Richard Knowles Tyldesley (11 March 1897 – 17 September 1943) was a Lancashire cricketer who was one of the most important figures in Lancashire breaking Yorkshire's stronghold on the County Championship between 1926 and 1930.

He was the youngest of four brothers who all played for Lancashire, but were unrelated to the Worsley family that produced the two famous brothers Johnny and Ernest Tyldesley. Dick first played for Lancashire in 1919 and, with Dean out of form and Cook still in the Army, gained a regular place as a slow bowler. Though he kept a perfect length and could flight the ball extremely well, at this early stage Tyldesley had so little spin that he was not a deadly force on sticky wickets. He also showed promise as a hard-hitting batsman and demonstrated his ability as a close-catching field.

By 1921, he was one of the leading bowlers for Lancashire, and in 1922, gaining more spin on the ball on sticky wickets, Dick Tyldesley took 100 first-class wickets. He also hit up 105 against Nottinghamshire at Old Trafford and remarkably was Lancashire's fourth-highest run-scorer - though with less than half the aggregates of Ernest Tyldesley, Hallows and Makepeace. It was from 1923, however, that he leaped to the top of the tree though increasing his finger spin to make him a deadly bowler on the many sticky pitches found in the North. He took 140 wickets that year, and in 1924 - a summer so wet that only one Lancashire match was played throughout on a pitch unaffected by rain - he was consistently deadly except against the most exceptionally skilled batsmen.

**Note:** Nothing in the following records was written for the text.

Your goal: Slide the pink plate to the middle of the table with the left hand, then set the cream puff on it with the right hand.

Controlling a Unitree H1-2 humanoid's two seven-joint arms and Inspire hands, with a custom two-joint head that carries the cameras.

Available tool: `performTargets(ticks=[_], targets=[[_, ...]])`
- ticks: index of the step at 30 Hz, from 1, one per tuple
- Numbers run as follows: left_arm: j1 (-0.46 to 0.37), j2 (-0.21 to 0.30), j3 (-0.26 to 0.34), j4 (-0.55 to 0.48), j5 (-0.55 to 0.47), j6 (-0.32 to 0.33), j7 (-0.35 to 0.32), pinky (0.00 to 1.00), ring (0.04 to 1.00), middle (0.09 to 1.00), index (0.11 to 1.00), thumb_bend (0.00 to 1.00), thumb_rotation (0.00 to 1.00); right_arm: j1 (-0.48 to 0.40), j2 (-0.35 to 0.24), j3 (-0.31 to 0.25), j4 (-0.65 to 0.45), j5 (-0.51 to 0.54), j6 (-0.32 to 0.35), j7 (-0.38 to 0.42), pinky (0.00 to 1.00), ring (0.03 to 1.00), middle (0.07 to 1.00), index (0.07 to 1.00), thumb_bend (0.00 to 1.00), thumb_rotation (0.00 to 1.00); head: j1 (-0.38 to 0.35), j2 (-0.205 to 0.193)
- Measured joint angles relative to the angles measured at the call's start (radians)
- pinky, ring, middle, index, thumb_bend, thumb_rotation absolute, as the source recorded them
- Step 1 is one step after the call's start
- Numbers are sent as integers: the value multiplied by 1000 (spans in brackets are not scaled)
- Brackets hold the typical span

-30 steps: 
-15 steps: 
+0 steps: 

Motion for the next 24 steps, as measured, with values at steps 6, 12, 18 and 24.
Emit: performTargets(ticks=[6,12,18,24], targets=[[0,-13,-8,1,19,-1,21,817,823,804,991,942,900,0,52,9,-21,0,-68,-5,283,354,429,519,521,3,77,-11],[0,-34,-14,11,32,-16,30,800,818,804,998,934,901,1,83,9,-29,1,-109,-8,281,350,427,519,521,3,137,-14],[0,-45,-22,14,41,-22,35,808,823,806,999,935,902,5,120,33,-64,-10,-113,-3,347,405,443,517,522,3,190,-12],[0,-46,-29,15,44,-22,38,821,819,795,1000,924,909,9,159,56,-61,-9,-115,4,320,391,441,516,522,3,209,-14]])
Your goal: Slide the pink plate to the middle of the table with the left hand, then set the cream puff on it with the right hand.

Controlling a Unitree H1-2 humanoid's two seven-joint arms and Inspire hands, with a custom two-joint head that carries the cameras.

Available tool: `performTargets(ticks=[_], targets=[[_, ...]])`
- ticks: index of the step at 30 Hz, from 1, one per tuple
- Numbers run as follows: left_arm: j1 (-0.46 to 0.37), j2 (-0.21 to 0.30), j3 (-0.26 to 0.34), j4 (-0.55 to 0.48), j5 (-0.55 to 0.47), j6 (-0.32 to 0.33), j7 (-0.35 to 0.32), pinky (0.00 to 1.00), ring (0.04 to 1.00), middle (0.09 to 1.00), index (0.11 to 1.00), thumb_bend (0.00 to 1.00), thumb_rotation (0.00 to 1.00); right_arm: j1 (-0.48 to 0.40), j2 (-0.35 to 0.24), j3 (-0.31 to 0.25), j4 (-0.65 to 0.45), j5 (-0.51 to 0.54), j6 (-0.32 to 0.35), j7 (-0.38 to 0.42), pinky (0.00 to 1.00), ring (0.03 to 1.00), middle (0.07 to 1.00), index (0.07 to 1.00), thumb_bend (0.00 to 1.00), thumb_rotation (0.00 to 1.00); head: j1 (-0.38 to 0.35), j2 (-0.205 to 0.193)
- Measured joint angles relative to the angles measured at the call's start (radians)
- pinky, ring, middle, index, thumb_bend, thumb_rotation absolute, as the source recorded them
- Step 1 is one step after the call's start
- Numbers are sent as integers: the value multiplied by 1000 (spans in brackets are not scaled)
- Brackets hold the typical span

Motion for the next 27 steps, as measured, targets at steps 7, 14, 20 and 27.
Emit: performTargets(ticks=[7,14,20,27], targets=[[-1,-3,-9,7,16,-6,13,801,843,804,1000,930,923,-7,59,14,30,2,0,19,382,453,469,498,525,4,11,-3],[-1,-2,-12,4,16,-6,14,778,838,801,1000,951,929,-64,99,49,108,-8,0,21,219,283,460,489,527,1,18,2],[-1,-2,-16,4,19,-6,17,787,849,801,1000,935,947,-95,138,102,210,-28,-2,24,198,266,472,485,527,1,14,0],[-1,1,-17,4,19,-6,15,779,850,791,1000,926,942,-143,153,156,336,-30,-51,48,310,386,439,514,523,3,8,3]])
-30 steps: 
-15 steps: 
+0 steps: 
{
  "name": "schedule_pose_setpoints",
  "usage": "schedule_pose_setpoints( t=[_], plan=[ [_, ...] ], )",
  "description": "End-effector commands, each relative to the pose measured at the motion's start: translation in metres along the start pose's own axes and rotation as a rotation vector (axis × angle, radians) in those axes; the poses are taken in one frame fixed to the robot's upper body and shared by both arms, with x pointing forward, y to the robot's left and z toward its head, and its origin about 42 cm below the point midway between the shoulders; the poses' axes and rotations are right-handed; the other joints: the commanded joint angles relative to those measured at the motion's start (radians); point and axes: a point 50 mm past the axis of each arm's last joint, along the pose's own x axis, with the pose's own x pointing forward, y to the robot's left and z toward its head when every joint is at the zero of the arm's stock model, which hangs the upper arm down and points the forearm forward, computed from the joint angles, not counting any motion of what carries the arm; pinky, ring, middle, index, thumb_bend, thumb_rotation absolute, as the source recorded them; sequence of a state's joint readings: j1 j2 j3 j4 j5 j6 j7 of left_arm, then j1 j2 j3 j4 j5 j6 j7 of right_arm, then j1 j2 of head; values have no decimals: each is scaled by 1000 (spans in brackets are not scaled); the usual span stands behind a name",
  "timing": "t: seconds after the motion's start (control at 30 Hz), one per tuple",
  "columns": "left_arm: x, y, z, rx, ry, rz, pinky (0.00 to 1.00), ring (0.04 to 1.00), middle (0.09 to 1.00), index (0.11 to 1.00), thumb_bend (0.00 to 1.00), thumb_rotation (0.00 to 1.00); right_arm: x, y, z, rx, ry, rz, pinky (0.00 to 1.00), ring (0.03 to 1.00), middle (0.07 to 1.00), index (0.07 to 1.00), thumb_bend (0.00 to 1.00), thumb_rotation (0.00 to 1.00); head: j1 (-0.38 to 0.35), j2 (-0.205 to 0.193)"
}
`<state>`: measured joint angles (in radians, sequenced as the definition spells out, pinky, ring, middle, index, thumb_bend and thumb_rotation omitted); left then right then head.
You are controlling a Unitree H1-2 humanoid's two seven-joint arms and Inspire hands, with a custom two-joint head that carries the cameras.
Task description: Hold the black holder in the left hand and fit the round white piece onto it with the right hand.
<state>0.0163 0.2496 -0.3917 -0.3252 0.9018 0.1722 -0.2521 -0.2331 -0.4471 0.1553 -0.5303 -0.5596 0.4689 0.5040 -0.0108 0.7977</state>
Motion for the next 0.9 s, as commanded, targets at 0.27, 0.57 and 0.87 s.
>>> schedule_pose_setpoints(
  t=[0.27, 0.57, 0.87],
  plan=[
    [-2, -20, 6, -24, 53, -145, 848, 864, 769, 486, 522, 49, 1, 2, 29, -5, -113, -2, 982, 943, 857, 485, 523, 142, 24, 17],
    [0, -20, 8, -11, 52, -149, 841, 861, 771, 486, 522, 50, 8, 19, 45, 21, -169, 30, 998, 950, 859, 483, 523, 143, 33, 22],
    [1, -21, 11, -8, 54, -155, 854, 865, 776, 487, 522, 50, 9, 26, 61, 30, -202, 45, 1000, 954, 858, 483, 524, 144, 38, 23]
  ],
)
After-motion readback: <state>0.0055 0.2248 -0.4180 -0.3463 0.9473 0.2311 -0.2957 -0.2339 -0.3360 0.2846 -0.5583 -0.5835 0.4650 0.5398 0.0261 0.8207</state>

His record that summer won him a place on the Ashes tour of 1924/1925, but he was a dreadful failure on the cast-iron Australian wickets where the ball came straight through. His wickets for the whole tour cost 41 runs apiece - a remarkable contrast to his record in England! However, at home Tyldesley maintained his form as a bowler exceptionally well, and after a slight lapse in 1927 and 1928 he was back at his best in 1929, heading the bowling averages and invariably proving unplayable after showers in a very dry summer. With Australian paceman Ted McDonald, Tyldesley formed a bowling combination that was sufficient to give Lancashire a hat-trick of Championship wins between 1926 and 1928: during these three years McDonald took 484 wickets and Tyldesley 303 - though Tyldesley actually had a better average. As a batsman, though, Dick Tyldesley declined to the point of only making two fifties after 1926.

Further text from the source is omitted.